Task goal
Return the data verbatim, without pictures.

___ Recorded data ___

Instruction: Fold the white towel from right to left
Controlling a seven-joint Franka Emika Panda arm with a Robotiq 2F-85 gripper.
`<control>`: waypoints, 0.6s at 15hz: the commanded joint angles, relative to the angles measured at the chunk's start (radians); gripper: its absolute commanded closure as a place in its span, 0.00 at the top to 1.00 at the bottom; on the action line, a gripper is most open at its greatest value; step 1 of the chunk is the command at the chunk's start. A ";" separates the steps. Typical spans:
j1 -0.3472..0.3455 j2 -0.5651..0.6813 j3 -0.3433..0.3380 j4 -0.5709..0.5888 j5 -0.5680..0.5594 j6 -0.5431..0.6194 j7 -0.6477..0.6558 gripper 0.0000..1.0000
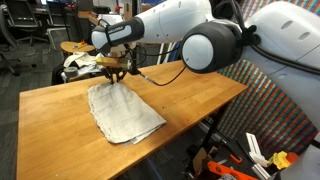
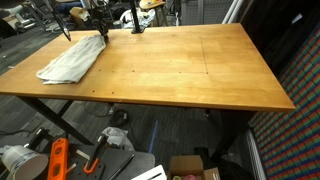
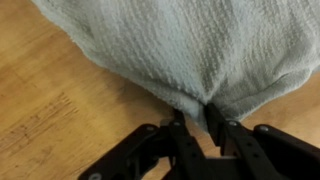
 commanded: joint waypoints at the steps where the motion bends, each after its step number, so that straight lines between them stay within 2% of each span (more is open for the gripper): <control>1: -0.052 0.009 0.042 0.050 0.074 0.008 -0.015 0.62; 6: -0.072 -0.092 0.082 -0.064 0.082 0.141 -0.103 1.00; 9: -0.061 -0.159 0.084 -0.144 0.060 0.174 -0.157 1.00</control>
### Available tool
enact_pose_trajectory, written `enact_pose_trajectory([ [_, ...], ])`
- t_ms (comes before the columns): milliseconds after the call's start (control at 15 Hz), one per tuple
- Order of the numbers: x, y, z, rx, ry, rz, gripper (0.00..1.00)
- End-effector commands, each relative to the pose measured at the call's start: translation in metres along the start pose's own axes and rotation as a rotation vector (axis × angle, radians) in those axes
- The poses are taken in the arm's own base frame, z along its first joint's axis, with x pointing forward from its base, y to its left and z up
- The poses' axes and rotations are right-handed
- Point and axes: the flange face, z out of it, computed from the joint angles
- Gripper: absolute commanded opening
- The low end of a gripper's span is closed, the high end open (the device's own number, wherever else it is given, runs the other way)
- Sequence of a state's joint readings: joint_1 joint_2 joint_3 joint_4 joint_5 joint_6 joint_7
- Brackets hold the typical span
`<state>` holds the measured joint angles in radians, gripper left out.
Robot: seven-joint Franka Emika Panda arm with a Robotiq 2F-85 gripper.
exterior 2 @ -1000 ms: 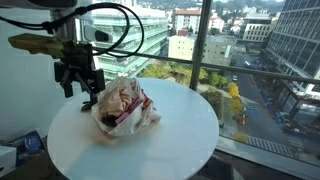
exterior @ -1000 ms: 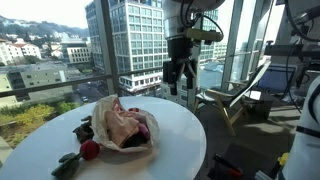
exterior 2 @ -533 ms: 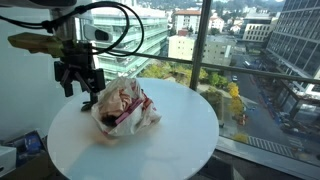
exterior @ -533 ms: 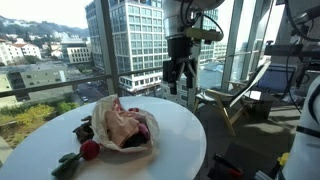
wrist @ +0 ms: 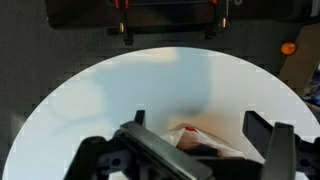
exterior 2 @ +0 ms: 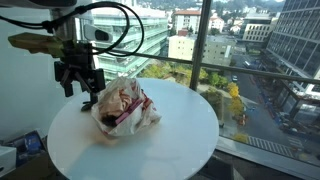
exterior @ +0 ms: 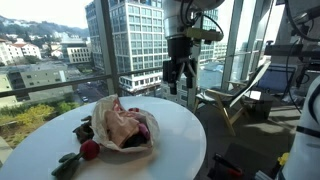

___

Answer section
Instruction: Fold the white towel from right to left
Controlling a seven-joint Franka Emika Panda arm with a Robotiq 2F-85 gripper.
`<control>`: waypoints, 0.6s at 15hz: the commanded joint angles, relative to the angles measured at the chunk's start (radians); gripper: its absolute commanded closure as a place in its span, 0.00 at the top to 1.00 at the bottom; on the action line, a gripper is most open at its greatest value; step 1 of the chunk is the command at the chunk's start. A ";" separates the steps. Typical spans:
j1 -0.3472..0.3455 j2 -0.5651..0.6813 j3 -0.3433..0.3380 j4 -0.5709..0.5888 j5 -0.5680..0.5594 j6 -0.5431..0.6194 j7 -0.6477..0.6558 gripper 0.0000..1.0000
 commanded: joint waypoints at the steps where the motion bends, each after its step number, so that straight lines between them stay within 2% of each span (more is open for the gripper): <control>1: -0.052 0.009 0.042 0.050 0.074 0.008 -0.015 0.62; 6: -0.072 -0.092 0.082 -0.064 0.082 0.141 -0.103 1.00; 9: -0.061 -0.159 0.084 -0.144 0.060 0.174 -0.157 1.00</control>
### Available tool
enact_pose_trajectory, written `enact_pose_trajectory([ [_, ...], ])`
- t_ms (comes before the columns): milliseconds after the call's start (control at 15 Hz), one per tuple
- Order of the numbers: x, y, z, rx, ry, rz, gripper (0.00..1.00)
- End-effector commands, each relative to the pose measured at the call's start: translation in metres along the start pose's own axes and rotation as a rotation vector (axis × angle, radians) in those axes
- The poses are taken in the arm's own base frame, z along its first joint's axis, with x pointing forward from its base, y to its left and z up
- The poses' axes and rotations are right-handed
- Point and axes: the flange face, z out of it, computed from the joint angles
- Gripper: absolute commanded opening
- The low end of a gripper's span is closed, the high end open (the device's own number, wherever else it is given, runs the other way)
- Sequence of a state's joint readings: joint_1 joint_2 joint_3 joint_4 joint_5 joint_6 joint_7
- Brackets hold the typical span
`<state>` holds the measured joint angles in radians, gripper left out.
Robot: seven-joint Franka Emika Panda arm with a Robotiq 2F-85 gripper.
exterior 2 @ -1000 ms: 
exterior @ -1000 ms: 
exterior 2 @ -533 ms: 
exterior @ -533 ms: 
wrist @ +0 ms: 
exterior 2 @ +0 ms: 
exterior @ +0 ms: 

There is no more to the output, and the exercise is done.